HOW TO COMPLETE THIS TASK:
Within the material, how many of the lines include the word "find"? State only that number.

RECORDS SUPPLIED:
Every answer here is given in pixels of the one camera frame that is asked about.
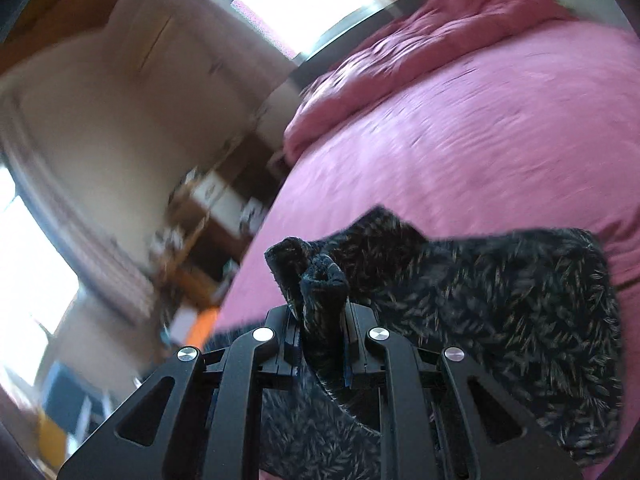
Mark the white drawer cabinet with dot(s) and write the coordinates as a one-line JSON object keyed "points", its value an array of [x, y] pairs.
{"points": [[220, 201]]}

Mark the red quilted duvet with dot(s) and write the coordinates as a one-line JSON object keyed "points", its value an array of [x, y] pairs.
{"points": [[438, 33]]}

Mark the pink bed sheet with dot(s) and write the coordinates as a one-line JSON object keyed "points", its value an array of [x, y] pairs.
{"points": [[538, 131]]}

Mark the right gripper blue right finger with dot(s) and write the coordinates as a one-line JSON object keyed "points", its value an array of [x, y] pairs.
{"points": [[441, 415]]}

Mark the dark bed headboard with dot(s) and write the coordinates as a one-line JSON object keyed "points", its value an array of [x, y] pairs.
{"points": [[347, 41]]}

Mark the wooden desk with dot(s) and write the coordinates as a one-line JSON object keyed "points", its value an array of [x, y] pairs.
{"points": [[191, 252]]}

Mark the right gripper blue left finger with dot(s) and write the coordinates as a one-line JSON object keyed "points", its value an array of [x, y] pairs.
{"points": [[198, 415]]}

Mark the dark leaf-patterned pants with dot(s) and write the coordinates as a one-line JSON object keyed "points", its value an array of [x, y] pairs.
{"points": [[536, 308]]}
---
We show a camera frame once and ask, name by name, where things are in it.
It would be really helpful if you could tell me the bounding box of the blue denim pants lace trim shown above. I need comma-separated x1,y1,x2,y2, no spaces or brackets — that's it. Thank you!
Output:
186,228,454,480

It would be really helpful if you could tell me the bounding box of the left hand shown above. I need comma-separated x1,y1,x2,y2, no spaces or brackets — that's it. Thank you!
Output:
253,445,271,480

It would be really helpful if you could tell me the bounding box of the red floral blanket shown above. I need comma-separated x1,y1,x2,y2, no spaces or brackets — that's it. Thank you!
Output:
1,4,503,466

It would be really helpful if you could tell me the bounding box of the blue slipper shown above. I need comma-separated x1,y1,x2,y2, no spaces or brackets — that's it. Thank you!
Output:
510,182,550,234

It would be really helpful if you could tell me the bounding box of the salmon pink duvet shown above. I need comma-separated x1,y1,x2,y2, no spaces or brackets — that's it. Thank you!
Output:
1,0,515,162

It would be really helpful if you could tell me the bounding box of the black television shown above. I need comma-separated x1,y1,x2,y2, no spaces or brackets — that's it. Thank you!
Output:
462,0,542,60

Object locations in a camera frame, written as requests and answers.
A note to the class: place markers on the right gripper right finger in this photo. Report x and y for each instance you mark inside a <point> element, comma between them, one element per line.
...
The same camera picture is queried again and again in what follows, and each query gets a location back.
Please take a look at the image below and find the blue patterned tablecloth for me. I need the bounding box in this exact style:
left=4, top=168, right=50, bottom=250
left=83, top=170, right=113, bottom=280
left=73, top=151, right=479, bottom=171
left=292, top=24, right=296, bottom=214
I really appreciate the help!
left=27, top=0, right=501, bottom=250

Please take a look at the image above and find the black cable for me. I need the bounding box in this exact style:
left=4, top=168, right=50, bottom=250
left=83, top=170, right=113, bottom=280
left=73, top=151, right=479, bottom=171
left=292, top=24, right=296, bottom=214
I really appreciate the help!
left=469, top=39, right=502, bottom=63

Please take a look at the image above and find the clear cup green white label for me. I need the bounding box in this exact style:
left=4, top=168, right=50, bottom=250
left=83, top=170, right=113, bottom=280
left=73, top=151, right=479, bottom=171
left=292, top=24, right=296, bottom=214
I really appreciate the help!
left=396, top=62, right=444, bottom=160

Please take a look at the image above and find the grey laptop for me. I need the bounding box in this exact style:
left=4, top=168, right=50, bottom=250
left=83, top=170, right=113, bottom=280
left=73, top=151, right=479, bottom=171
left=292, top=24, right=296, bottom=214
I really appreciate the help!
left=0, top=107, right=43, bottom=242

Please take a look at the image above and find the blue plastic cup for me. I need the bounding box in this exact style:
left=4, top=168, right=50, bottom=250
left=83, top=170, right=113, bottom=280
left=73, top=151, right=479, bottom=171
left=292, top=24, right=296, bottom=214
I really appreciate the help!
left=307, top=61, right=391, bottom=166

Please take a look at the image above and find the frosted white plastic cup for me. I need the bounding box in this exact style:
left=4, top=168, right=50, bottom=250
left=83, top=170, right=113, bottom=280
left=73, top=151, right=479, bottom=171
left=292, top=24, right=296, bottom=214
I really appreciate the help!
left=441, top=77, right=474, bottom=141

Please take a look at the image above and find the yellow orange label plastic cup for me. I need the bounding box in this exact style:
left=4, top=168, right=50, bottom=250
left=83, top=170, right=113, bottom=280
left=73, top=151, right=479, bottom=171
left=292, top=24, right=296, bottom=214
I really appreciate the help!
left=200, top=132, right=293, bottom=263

REPLY TO THE TASK:
7